• [WHAT TO PRODUCE]
Give only the number of lines below that contain the word "whose".

------------------------------

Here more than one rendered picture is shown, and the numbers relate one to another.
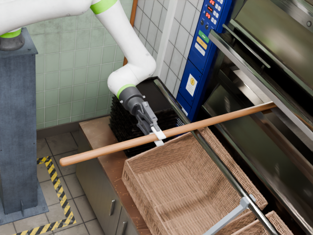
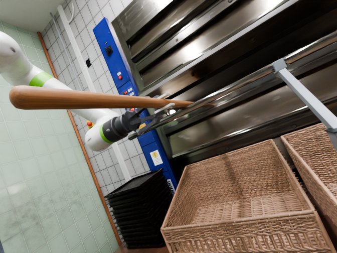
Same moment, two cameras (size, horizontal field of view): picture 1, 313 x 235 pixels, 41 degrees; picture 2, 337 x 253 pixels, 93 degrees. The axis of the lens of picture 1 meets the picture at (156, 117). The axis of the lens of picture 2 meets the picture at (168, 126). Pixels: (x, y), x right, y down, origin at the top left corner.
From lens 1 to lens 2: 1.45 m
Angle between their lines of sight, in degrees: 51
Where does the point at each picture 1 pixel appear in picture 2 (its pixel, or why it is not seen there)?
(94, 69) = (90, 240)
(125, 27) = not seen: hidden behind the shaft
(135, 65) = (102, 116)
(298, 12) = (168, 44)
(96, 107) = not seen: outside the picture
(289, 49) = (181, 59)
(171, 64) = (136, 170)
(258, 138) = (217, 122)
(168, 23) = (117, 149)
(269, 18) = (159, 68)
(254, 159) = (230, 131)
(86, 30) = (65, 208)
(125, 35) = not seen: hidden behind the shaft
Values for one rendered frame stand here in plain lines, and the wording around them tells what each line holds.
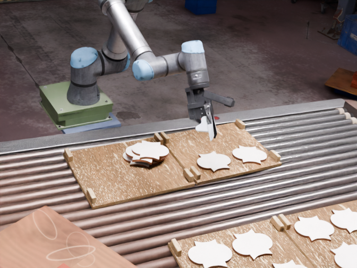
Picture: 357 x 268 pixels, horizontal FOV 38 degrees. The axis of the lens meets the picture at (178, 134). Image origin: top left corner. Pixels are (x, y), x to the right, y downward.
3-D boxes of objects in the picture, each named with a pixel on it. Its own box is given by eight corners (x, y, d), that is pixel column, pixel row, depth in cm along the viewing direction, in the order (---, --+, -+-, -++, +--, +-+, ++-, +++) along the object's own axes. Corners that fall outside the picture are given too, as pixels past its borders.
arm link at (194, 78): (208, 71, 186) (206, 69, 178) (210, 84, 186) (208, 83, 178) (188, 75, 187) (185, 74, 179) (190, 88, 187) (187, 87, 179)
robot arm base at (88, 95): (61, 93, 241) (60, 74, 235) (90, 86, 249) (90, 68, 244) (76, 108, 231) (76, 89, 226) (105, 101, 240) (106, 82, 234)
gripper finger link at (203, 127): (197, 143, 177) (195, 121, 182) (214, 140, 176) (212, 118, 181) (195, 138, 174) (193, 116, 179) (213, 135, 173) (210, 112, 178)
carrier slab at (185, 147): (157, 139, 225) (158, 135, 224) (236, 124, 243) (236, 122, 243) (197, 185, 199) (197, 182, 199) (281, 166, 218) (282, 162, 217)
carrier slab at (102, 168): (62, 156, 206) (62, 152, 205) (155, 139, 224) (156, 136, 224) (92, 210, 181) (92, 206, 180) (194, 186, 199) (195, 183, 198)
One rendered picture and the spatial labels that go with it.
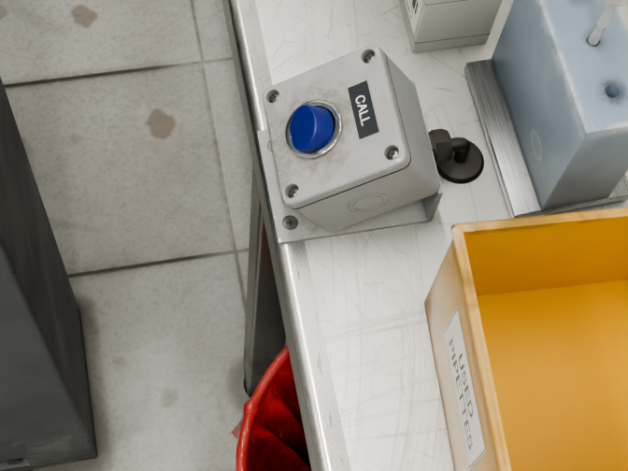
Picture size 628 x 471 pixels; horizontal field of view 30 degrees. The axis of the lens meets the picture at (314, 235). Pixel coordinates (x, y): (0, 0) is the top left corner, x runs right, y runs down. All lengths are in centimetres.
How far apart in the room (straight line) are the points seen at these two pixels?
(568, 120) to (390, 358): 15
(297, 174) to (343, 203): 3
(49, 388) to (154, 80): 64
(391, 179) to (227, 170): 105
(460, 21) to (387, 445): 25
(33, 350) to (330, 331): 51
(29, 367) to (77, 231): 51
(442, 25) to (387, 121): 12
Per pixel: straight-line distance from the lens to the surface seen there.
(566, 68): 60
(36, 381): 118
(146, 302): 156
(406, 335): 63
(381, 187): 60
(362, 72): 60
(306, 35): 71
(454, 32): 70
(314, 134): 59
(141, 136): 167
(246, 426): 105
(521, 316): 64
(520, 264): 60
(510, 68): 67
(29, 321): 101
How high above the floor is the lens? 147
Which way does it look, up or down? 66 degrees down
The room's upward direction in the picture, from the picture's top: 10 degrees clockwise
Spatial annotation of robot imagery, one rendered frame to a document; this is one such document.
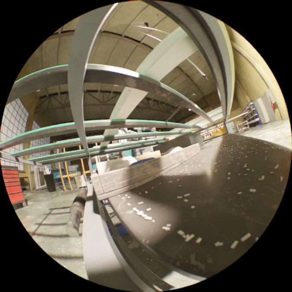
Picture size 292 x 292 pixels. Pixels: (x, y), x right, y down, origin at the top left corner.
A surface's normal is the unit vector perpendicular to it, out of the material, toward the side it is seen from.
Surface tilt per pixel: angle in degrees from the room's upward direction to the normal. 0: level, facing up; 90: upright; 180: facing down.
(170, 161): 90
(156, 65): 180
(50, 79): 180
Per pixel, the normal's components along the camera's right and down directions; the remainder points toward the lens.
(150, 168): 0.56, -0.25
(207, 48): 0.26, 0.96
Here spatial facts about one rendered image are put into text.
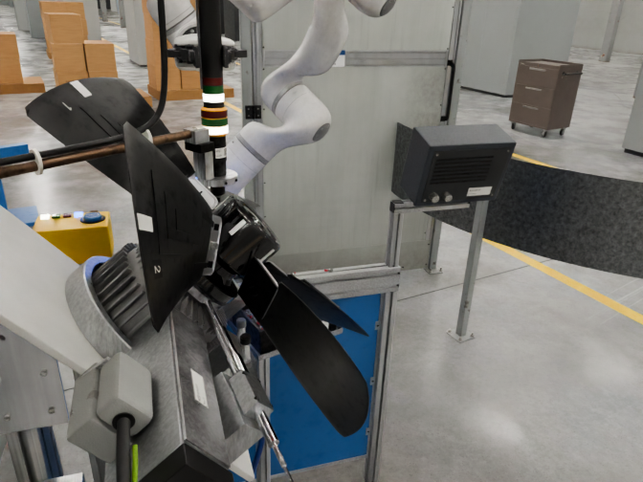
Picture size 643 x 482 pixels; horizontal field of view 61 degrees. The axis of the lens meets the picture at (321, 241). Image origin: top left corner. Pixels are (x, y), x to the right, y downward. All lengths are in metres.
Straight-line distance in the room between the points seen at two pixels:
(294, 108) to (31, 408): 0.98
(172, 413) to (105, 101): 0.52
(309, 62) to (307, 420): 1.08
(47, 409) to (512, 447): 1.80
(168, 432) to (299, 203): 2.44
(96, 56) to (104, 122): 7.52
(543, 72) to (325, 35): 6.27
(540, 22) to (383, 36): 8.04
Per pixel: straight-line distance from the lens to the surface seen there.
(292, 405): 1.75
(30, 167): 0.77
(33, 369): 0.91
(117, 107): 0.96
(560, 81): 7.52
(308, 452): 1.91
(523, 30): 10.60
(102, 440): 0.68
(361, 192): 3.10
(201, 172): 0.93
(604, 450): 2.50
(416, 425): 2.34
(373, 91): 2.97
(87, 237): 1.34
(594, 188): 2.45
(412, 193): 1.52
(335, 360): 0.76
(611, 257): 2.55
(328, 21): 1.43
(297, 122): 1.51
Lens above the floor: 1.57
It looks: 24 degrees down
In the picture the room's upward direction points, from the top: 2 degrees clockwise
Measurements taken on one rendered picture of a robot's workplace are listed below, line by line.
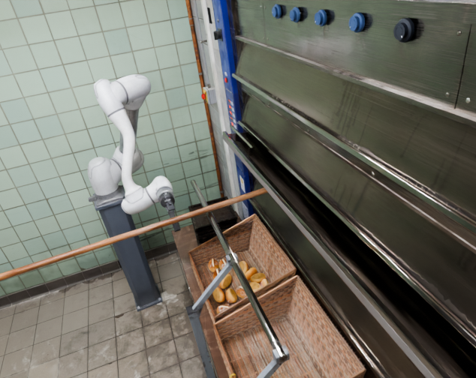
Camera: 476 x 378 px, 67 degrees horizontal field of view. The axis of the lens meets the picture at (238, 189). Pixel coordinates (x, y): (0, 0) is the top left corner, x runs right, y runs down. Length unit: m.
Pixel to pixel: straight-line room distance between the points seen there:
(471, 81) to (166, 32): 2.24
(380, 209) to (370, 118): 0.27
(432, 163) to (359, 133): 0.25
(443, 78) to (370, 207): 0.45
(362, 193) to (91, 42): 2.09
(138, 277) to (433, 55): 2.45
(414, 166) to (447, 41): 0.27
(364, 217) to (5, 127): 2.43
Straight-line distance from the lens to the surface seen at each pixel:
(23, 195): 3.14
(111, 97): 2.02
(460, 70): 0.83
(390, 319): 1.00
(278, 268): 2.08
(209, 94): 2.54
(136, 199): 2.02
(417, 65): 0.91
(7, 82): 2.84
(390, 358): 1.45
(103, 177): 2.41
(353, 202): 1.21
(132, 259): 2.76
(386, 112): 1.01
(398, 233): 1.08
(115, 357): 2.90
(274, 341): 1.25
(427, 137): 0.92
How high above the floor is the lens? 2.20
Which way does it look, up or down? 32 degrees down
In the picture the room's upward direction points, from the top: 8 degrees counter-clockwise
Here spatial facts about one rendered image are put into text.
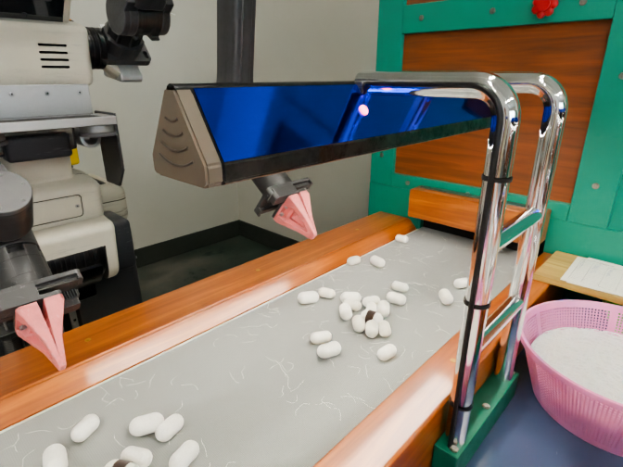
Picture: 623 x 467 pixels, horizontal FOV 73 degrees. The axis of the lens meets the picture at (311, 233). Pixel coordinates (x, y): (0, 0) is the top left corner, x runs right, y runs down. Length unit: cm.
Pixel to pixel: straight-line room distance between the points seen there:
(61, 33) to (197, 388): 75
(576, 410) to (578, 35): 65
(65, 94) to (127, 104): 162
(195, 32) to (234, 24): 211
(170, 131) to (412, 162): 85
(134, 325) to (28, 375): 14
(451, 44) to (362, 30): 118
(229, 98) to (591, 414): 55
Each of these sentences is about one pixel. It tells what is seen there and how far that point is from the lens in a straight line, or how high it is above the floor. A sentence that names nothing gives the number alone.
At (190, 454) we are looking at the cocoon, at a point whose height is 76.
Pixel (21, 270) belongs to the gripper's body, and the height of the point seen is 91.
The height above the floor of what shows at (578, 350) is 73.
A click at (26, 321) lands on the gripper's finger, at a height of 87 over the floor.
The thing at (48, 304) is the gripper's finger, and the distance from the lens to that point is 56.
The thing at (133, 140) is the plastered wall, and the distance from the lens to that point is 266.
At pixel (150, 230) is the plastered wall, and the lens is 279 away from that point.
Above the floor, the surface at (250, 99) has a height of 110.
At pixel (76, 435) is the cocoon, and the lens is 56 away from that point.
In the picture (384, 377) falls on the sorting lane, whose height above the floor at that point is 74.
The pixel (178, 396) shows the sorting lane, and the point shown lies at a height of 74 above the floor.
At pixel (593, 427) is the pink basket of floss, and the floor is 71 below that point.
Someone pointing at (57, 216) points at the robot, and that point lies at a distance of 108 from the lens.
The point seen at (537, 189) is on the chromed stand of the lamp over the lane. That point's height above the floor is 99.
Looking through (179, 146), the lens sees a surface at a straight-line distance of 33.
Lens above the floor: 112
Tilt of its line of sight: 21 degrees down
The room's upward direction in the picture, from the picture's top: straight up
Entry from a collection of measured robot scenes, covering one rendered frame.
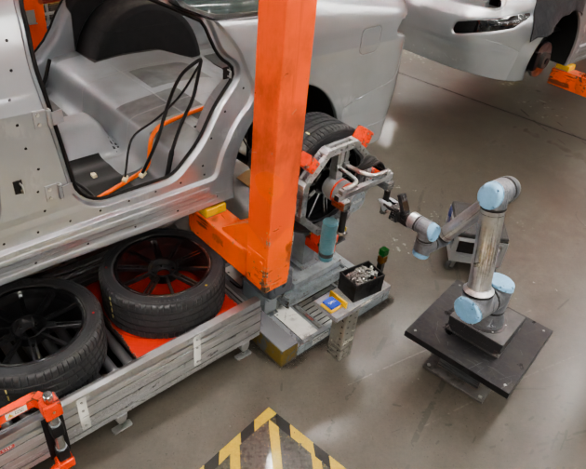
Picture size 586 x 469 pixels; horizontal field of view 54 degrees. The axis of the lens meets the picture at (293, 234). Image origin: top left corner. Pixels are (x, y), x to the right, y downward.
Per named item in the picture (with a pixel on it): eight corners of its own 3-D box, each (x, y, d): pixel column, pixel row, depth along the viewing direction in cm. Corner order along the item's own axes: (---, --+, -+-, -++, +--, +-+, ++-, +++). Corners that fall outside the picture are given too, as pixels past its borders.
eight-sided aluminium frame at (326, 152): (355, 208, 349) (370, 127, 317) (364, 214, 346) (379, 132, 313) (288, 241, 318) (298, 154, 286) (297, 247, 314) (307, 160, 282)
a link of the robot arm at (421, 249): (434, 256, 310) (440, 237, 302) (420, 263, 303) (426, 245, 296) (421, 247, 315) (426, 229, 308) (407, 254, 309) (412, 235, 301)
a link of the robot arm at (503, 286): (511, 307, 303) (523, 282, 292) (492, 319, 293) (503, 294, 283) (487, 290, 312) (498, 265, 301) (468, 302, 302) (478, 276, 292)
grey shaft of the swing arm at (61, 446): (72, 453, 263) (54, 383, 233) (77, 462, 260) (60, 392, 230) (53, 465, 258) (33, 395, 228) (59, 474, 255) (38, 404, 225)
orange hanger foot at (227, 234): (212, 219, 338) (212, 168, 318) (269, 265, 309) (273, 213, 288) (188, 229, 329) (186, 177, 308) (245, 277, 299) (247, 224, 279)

------------------------------

• [YOUR SOLUTION]
2